### SOURCE DATA ###

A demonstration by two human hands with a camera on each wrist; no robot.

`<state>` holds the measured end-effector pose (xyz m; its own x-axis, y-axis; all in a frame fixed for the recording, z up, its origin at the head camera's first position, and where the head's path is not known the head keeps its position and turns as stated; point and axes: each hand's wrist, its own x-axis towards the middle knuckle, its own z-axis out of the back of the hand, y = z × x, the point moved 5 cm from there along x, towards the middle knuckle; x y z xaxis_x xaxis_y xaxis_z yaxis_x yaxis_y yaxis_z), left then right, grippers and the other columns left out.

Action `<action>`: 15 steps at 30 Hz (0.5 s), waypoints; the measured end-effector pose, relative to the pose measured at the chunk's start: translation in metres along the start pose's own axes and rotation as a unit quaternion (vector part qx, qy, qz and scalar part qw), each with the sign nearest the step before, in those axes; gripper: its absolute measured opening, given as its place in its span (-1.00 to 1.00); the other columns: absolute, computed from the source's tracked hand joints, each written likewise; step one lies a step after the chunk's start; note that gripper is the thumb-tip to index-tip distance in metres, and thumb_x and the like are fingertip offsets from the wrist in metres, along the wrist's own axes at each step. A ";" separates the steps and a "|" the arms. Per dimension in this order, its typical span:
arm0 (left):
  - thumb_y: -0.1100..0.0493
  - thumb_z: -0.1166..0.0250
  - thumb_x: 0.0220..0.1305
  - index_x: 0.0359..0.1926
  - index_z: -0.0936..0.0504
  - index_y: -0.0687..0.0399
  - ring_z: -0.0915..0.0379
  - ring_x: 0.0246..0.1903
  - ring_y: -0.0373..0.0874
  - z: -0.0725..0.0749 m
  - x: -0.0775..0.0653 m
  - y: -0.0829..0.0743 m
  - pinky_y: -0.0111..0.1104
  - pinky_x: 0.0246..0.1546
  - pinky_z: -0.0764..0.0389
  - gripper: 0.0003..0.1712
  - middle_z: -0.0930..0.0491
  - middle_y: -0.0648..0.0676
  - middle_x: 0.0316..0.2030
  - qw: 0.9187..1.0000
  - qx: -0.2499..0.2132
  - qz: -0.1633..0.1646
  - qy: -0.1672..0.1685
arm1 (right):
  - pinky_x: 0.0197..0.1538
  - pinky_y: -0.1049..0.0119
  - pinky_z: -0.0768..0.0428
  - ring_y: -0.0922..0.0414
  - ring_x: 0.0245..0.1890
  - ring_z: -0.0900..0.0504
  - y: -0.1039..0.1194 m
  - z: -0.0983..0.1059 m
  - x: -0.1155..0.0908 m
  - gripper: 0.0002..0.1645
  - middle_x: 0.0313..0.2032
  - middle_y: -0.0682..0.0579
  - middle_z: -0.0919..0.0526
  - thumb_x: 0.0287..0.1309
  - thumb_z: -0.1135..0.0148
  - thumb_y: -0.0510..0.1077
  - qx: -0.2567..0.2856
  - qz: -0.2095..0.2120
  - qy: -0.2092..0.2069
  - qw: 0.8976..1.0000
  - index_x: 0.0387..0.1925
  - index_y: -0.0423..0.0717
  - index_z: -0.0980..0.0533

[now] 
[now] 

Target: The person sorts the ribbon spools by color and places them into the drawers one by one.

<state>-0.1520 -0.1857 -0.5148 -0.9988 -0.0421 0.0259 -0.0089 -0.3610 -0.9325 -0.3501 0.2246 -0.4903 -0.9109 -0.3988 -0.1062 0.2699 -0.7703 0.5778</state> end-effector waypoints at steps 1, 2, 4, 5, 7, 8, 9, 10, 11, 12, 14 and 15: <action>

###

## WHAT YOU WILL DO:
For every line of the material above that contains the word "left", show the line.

## ANSWER TO THIS EXERCISE:
`<state>` holds the measured end-effector pose (xyz m; its own x-axis, y-axis; all in a frame fixed for the recording, z up, its origin at the head camera's first position, and where the head's path is not known the head keeps its position and turns as stated; point and axes: each hand's wrist, its own x-axis towards the middle knuckle, its own z-axis out of the back of the hand, y = z × x, the point moved 5 cm from there along x, towards the middle knuckle; x y z xaxis_x xaxis_y xaxis_z yaxis_x yaxis_y yaxis_z), left then right, grippers and the other columns left out.
arm0 (left):

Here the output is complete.